Tout d'abord, il est probablement un peu tôt pour faire un bilan. Avant l'été, j'avais un peu l'impression que les gens pensaient que l'épidémie était terminée, ce qui n'est malheureusement pas le cas. Le virus s'est installé dans la durée. Pour autant, nous avons avancé, notamment grâce à la recherche, ce qui a eu un impact sur la gestion de l'épidémie, et un espoir de traitement existe. Les indicateurs montrent que la France est au cinquième rang mondial en matière de publications scientifiques sur le covid. Il faut aller plus loin et beaucoup de questions se posent encore, au-delà de celles sur les traitements et les vaccins, par exemple en termes de transmission.
Ensuite, nous devons nous préparer à prendre en charge les patients, nombreux, qui ont contracté le covid et en souffrent toujours. La recherche doit aussi se pencher sur l'organisation des soins, les liens entre l'hôpital et la ville, l'éducation à la santé, la prévention, etc. Beaucoup d'outils dont nous disposons aujourd'hui peuvent être mieux utilisés. Les réponses qui seront apportées à ces questions peuvent tirer vers le haut l'ensemble de notre système de santé.
Enfin, l'Agence nationale de recherches sur le sida et les hépatites virales (ANRS), les ministères concernés et Reacting qui ont l'habitude de travailler ensemble réfléchissent à la mise en place d'une agence dédiée à la question de l'émergence.

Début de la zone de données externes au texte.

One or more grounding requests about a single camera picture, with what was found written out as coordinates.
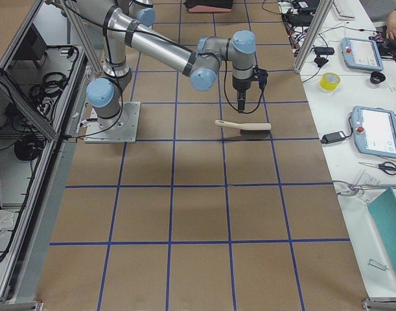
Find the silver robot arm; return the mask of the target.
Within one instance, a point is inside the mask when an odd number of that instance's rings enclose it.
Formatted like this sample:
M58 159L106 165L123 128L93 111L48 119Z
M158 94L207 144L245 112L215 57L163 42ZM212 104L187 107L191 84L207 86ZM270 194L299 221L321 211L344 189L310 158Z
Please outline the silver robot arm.
M193 88L212 88L222 62L233 66L232 82L237 91L239 113L244 113L246 92L252 82L265 88L265 79L255 63L255 35L241 30L231 38L202 37L198 50L190 50L126 15L114 1L77 1L81 18L100 28L103 35L104 73L124 77L131 73L126 48L131 47L189 77Z

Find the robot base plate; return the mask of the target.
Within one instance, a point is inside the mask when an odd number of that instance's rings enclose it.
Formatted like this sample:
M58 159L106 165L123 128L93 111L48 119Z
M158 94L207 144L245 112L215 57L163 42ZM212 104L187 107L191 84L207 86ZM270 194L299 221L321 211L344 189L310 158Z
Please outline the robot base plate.
M140 102L123 102L122 114L112 119L101 119L93 108L90 117L96 119L89 122L83 137L86 143L134 143L141 110Z

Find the person's hand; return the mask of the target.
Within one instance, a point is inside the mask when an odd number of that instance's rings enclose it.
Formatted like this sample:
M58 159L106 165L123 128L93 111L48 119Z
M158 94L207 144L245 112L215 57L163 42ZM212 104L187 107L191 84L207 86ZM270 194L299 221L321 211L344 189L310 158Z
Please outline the person's hand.
M391 40L396 40L396 20L389 19L386 22L386 37Z

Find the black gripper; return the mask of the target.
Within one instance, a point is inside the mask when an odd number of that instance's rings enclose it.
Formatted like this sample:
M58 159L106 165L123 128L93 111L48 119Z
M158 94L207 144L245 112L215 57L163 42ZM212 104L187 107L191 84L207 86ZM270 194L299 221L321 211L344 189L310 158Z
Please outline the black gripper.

Mesdames, messieurs les sénateurs, nous allons répondre à vos questions de la façon la plus honnête possible, mais aussi avec beaucoup de prudence et d'humilité : même si nous avons beaucoup progressé depuis le mois de janvier dernier, beaucoup de questions demeurent, et, dans la science, les vérités ne sont ni absolues ni définitives - elles peuvent changer au fil du temps.